[Extracted records]
══════════

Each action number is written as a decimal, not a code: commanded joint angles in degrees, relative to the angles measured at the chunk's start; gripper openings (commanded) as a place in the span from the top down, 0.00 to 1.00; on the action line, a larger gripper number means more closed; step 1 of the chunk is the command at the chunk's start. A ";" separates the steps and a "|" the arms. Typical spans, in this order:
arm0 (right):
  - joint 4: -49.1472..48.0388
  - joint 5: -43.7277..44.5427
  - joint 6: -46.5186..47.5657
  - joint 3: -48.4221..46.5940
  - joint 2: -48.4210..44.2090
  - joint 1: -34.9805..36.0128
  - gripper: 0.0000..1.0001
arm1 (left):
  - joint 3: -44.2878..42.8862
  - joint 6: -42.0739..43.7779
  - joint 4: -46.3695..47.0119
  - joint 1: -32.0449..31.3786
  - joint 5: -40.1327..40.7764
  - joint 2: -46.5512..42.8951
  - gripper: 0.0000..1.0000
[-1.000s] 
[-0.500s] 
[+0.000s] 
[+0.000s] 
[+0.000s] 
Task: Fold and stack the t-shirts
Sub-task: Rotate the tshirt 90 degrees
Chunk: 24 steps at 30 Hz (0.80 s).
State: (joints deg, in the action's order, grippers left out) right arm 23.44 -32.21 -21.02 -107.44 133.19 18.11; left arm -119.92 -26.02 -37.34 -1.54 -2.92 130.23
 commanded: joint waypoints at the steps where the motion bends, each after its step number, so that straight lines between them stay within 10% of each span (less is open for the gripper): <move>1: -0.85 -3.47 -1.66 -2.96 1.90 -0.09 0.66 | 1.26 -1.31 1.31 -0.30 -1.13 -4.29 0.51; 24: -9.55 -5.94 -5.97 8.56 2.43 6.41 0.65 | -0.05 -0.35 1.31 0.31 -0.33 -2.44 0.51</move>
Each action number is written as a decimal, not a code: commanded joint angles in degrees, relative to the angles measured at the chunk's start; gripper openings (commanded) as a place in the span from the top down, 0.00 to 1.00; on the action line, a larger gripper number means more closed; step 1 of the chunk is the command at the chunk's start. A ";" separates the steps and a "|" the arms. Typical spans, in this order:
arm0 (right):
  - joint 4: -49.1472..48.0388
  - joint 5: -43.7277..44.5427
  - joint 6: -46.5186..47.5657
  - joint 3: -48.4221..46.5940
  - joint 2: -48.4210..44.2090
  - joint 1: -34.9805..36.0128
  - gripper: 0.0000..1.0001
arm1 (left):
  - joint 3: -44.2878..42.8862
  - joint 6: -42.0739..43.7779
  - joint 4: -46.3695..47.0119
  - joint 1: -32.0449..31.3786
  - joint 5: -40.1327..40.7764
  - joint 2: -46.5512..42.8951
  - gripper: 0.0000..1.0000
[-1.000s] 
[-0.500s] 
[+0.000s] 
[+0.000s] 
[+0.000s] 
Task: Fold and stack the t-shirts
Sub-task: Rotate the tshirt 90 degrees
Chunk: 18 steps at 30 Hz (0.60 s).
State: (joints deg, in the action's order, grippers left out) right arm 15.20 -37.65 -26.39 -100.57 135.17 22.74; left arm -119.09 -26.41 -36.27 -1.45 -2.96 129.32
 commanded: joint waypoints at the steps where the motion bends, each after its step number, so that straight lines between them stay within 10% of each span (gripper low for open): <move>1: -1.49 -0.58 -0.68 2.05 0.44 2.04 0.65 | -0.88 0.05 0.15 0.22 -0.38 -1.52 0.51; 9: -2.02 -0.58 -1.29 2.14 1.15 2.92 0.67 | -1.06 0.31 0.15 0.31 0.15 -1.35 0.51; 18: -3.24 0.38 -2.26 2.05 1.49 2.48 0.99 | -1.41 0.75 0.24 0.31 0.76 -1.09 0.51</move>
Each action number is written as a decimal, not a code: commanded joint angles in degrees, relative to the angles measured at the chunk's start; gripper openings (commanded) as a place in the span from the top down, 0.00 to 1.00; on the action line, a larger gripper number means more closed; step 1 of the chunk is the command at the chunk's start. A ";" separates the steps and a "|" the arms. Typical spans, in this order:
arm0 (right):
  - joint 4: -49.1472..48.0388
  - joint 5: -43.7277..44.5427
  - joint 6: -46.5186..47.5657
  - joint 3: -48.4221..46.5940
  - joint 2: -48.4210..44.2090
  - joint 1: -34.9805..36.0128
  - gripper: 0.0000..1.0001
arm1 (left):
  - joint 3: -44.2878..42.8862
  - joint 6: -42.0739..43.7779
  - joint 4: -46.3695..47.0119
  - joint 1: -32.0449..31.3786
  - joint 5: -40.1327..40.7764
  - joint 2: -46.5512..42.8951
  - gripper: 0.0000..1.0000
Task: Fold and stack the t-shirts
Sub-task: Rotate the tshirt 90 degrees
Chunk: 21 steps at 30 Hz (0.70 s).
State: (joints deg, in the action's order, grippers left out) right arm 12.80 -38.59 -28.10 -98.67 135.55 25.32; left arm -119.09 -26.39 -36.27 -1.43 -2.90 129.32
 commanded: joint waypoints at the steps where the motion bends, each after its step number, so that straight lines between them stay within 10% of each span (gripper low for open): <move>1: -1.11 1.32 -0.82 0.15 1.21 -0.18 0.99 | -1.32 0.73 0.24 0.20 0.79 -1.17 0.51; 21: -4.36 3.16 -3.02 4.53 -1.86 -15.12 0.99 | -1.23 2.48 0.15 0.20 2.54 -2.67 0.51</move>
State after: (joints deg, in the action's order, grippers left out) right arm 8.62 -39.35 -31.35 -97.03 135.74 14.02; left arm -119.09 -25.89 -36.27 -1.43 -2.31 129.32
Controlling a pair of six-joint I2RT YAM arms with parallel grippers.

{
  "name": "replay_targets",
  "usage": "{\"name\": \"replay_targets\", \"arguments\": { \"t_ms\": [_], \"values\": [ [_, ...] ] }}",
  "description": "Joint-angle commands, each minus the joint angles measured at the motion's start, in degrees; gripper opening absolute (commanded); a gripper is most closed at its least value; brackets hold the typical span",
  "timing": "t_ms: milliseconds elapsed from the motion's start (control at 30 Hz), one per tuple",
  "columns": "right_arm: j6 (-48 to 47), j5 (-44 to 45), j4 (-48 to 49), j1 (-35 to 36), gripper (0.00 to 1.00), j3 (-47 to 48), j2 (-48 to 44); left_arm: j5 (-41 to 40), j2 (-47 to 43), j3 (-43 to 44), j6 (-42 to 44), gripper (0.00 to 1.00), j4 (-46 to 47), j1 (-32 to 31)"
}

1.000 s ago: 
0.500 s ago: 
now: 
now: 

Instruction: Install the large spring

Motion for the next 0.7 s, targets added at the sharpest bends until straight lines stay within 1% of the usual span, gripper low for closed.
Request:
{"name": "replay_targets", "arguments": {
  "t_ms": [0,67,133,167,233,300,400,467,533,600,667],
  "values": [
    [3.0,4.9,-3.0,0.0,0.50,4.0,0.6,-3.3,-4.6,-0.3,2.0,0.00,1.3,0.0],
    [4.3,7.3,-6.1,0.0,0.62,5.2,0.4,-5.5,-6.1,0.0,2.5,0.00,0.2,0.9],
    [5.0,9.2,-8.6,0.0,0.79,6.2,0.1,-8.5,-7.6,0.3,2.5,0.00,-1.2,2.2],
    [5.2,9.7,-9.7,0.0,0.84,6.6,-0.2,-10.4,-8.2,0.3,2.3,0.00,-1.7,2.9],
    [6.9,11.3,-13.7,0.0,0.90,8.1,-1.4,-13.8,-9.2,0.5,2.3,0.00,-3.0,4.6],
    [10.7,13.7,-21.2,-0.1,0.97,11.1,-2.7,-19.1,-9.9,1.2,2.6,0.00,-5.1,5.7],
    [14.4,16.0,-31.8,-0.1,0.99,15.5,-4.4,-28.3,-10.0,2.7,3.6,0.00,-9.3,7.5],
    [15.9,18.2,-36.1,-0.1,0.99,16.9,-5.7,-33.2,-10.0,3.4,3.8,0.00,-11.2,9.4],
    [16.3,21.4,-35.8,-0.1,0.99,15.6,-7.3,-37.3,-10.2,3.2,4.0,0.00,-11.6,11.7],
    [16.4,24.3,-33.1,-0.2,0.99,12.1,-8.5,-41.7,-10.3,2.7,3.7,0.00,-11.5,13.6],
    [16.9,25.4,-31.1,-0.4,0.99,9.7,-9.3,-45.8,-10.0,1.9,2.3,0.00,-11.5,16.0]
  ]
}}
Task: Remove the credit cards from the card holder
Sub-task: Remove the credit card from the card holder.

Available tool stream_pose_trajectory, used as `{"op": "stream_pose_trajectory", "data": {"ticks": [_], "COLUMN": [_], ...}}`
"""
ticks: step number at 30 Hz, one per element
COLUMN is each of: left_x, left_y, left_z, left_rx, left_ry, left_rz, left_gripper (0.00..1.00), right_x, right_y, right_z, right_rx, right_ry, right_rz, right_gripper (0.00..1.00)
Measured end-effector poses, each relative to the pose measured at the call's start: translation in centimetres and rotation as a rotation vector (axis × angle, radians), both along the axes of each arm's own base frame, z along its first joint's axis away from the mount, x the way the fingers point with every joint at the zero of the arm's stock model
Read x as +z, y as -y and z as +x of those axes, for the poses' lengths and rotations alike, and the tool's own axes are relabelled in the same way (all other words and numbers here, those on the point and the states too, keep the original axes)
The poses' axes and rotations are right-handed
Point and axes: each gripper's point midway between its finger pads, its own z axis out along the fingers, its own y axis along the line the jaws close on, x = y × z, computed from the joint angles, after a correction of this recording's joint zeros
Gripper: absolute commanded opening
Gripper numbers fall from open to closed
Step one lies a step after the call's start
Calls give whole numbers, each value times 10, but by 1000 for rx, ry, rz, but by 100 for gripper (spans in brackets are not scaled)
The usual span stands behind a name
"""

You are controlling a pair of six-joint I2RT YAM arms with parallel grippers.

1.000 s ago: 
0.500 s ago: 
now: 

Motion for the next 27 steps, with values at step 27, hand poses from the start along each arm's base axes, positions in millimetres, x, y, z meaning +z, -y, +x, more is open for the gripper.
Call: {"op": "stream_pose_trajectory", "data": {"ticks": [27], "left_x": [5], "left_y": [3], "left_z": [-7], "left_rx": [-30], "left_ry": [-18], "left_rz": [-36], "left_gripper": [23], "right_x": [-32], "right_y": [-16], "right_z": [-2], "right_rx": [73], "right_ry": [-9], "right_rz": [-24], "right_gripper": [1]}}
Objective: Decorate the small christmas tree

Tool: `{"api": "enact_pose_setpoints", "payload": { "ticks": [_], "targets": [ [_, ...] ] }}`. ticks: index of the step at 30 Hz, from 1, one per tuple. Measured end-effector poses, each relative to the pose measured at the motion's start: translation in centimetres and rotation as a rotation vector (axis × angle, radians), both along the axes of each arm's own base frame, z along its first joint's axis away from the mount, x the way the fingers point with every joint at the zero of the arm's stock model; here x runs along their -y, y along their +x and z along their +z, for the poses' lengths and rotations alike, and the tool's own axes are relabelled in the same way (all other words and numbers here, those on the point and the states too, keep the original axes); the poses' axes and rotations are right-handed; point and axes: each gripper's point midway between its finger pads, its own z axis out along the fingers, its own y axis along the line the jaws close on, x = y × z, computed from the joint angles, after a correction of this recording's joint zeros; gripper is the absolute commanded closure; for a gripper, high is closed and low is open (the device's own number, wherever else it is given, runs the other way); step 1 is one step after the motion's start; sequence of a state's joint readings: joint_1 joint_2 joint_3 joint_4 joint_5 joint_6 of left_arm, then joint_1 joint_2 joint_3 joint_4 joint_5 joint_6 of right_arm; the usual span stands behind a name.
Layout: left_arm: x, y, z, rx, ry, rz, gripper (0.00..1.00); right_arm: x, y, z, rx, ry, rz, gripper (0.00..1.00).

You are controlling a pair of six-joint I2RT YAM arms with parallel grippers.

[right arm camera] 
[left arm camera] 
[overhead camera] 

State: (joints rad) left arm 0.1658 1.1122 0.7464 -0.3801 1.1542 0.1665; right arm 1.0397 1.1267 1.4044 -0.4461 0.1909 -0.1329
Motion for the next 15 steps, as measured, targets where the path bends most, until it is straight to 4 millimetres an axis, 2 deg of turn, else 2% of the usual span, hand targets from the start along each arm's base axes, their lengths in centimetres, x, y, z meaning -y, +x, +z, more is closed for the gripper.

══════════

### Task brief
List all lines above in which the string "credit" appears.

### Exercise output
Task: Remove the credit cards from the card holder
Sub-task: Remove the credit card from the card holder.

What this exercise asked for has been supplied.